We don't hate those things. If we did, we'd complain about them incessantly, just like we complain about Erie's cultural shortcomings, or aesthetic flaws, or climate. We complain about a viaduct, a multi-million dollar squabble between wealthy developers over a lakefront parcel, or a group of overpriced underwhelming condos within cheese-squirting distance of Arby's.
Meanwhile, I see the same guy digging through some Arby's dumpsters every morning; then, later in the morning, I see scads of children walking to school, and I wonder which of them is about to eat their only meal of the day. When they walk home in the afternoon, I look at them, and I think, "They're doomed."
They're doomed because we offer them, each November, a recycled, mostly-mediocre slate of has-beens, never-weres, and never-will-bes; charlatans, fools, nincompoops, and ne'er-do-wells, running our local governments, and our local schools. Most of these people think that change is something you get back from a dollar and that progress is measured by how little we've lost, not how much we've gained. Mediocrity is in the water here, and everyone grows up drinking it by the gallon. It's lukewarm, and familiar, and, well, not too terrible…
…and it tastes better than Detroit's.
What we've learned as a community from the Perry 200 Commemoration is that we are shockingly remiss in our self-analysis. Once every 50 years, Erie focuses on how good and strong and vibrant it was, is, and can be – once.
The rest of the time, little thought is given to what Erie might be like during the next Perry Commemoration. In 1912, and 1962 – when the factory whistles blew and calloused hands brought fat paychecks to the family dinner table each Friday and it was unfathomable that big steel, big coal, and big industry would ever wane – that ignorance may have been slightly more excusable.
In 2013, it is not.
That family dinner table is leaner now, and the wolves are rattling the mail slot. Those factory whistles are gone now, and the demon Poverty looms.

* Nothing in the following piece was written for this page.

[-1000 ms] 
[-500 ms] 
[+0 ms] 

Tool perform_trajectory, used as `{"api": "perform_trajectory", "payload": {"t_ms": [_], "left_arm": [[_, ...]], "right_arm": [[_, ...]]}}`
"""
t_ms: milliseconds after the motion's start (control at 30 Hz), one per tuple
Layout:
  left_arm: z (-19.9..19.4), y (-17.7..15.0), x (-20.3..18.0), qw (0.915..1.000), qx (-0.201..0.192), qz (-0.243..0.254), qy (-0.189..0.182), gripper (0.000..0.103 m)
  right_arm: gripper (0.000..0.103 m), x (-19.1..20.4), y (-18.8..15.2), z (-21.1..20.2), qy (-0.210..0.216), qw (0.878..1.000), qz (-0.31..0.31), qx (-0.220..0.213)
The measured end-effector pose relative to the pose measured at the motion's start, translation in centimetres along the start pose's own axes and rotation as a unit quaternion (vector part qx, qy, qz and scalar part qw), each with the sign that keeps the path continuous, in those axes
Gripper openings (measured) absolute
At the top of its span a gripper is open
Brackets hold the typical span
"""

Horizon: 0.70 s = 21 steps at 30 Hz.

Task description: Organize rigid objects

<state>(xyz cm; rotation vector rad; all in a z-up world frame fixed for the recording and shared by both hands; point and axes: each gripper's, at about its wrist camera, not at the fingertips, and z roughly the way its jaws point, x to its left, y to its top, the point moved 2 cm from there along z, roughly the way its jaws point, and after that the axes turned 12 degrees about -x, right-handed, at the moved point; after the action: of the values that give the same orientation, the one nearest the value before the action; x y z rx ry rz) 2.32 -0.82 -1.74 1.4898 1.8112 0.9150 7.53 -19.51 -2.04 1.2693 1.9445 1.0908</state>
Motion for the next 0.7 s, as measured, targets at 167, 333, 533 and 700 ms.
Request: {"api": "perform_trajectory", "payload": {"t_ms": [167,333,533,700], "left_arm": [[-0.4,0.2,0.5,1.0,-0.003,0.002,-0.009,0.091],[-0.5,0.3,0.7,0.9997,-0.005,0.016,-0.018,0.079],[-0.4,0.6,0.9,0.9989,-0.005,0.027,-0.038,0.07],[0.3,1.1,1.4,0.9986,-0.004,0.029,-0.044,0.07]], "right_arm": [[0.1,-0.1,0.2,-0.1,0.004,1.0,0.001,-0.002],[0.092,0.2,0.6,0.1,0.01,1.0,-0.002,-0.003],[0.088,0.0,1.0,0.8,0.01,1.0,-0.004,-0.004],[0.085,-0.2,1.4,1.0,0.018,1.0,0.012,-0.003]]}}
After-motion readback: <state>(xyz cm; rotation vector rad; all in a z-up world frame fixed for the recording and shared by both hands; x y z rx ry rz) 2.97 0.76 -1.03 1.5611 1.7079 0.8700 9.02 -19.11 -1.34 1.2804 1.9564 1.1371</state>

We're at a critical juncture in Erie's history – right this very moment. During no other 50-year block of time in Erie's history has it faced a more uncertain future than it does between the P200 and the P250 in 2062. If we – as a community – continue to demand only mediocrity from our leaders and ourselves, and continue to misdirect our hatred, and continue to surmount only molehills, there will be no Perryburns in 2062. No Perryburgers. No lectures. No fireworks, no tall ships, no parades, no pageants, no P250, no jobs, no Erie.